"Would you like to wake up every morning with happy, positive thoughts?"
So asketh the Jehovah's Witness tract we found on our front porch.
"I'm in-right, out-right, up-right, down-right happy all the time!"
So sangeth the wee children's church kids, myself included.
Is it any wonder, then, that depression was the unnameable? It wasn't just that I was taught to "pray through it"; it went more to the core. Depression was a failure of God in my life, and therefore, unacceptable. Not that I ever actually spoke the word, or admitted to myself that it was what I was struggling with...but I still knew how to "deal with" depression. Pray it away. Be happy all the time.
A few weeks ago, I read an article on happy being the only acceptable emotion.

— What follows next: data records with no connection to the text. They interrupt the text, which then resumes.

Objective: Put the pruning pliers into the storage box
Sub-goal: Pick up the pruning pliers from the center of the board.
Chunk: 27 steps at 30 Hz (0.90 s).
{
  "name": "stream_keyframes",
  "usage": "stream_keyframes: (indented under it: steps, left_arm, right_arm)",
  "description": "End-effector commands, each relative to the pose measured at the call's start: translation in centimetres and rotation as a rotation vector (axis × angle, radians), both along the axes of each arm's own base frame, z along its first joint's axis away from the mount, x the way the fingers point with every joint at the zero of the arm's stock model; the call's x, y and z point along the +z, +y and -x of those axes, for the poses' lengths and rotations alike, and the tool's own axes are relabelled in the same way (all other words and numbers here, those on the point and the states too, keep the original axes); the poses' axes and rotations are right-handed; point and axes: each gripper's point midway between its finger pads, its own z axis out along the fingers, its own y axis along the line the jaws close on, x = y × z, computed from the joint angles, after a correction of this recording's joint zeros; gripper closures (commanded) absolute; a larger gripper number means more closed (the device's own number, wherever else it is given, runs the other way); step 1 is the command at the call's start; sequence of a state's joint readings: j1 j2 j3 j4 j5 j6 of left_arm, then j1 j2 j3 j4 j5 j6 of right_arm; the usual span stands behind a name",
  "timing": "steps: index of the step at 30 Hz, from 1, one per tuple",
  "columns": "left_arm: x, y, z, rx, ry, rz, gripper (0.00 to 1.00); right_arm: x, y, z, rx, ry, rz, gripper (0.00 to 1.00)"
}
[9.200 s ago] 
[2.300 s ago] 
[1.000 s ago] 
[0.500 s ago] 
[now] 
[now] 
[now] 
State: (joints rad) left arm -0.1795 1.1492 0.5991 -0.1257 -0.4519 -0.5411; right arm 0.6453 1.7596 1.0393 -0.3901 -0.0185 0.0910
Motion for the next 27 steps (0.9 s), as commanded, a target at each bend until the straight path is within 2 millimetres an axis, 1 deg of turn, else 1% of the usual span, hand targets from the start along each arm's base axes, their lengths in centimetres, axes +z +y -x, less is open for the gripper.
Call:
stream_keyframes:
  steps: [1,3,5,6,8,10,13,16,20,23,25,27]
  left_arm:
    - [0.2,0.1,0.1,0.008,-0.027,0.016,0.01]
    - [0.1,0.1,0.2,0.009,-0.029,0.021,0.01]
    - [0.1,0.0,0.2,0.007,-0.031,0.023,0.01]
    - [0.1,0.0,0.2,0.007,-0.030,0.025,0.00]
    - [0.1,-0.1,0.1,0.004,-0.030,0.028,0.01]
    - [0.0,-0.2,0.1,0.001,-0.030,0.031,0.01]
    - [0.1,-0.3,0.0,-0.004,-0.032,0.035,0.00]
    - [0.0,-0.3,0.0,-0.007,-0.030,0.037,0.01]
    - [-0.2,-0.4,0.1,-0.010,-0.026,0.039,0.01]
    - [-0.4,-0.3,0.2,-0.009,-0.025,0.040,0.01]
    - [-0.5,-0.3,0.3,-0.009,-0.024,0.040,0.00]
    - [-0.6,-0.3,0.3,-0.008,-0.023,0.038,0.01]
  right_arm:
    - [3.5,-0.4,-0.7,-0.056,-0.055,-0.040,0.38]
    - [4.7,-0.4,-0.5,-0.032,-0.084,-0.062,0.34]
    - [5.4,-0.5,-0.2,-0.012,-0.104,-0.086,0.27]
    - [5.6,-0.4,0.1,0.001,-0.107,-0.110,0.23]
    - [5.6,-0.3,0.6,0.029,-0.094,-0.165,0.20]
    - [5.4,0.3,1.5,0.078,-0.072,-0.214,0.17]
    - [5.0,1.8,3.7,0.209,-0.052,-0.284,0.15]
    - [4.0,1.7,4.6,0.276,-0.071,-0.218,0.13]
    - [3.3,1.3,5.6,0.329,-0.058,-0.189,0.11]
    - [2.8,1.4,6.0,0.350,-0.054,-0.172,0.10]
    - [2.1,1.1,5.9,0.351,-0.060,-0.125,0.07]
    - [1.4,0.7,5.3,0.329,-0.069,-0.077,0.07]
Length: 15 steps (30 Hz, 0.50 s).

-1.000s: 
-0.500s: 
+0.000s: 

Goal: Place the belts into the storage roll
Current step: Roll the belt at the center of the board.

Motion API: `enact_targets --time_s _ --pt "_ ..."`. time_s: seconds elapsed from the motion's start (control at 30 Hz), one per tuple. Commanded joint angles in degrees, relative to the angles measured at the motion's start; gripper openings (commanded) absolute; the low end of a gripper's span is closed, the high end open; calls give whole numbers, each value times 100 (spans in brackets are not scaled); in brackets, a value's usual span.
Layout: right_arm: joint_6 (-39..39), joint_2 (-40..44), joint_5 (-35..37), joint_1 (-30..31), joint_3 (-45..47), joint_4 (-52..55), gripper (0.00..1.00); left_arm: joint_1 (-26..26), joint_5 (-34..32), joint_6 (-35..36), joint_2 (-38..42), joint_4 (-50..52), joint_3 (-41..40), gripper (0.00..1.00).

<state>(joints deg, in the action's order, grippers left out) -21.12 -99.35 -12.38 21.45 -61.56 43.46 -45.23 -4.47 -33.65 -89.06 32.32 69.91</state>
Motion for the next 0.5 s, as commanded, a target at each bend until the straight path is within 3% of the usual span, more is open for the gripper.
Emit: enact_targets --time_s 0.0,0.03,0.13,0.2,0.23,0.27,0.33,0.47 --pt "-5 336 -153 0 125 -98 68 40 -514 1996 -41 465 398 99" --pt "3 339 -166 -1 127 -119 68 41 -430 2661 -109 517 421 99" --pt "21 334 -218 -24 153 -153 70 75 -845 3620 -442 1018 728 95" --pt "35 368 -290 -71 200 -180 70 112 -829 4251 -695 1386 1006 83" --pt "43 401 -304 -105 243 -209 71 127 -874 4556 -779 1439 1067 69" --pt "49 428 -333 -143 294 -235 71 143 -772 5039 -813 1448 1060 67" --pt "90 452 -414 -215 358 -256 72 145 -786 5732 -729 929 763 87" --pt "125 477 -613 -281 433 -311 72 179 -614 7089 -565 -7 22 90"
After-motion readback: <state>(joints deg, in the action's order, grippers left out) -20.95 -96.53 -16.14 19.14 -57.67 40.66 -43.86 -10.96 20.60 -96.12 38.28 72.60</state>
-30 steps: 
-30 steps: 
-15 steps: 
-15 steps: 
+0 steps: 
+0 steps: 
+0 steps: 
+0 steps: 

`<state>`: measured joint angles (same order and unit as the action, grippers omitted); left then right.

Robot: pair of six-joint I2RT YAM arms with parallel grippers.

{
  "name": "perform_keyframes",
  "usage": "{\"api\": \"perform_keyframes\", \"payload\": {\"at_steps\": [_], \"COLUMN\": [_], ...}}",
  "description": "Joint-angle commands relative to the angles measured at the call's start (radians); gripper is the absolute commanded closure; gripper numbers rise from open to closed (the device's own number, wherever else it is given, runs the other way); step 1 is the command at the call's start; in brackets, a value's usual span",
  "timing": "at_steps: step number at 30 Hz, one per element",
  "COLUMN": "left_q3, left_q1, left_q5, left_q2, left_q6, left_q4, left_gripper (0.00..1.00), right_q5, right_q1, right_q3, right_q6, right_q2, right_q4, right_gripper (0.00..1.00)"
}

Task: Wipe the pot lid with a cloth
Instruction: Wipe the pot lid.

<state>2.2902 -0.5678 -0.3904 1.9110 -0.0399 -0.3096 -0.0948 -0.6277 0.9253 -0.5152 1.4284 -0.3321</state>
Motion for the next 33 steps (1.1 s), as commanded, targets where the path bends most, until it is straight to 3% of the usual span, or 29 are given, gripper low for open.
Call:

The context was contrasting attachment parenting, where children are generally allowed to express themselves, with hyper-conservative parenting that frequently results in children too terrified (of being spanked, frequently) to show any emotion that isn't positive.
I definitely wasn't raised in that latter camp. But the same mentality showed up in my children's church, and is still being heralded as the cure-all that Jesus will bring. "I've been set free; he has made my life wonderful" was an unspoken refrain of my growing-up years. There wasn't a category for depression. The answer was always: Jesus.
No, Jehovah's Witnesses whom I'm glad we weren't home to have to deal with. Dialoguing with you, or more, attending the conference with "a live play" that you want me to, will not make me wake up happy every morning.
"Since Jesus Christ came in, and cleansed my heart from sin, I'm in-right, out-right..." That one didn't work either.
And you know what? It's okay. Because at least it isn't fake.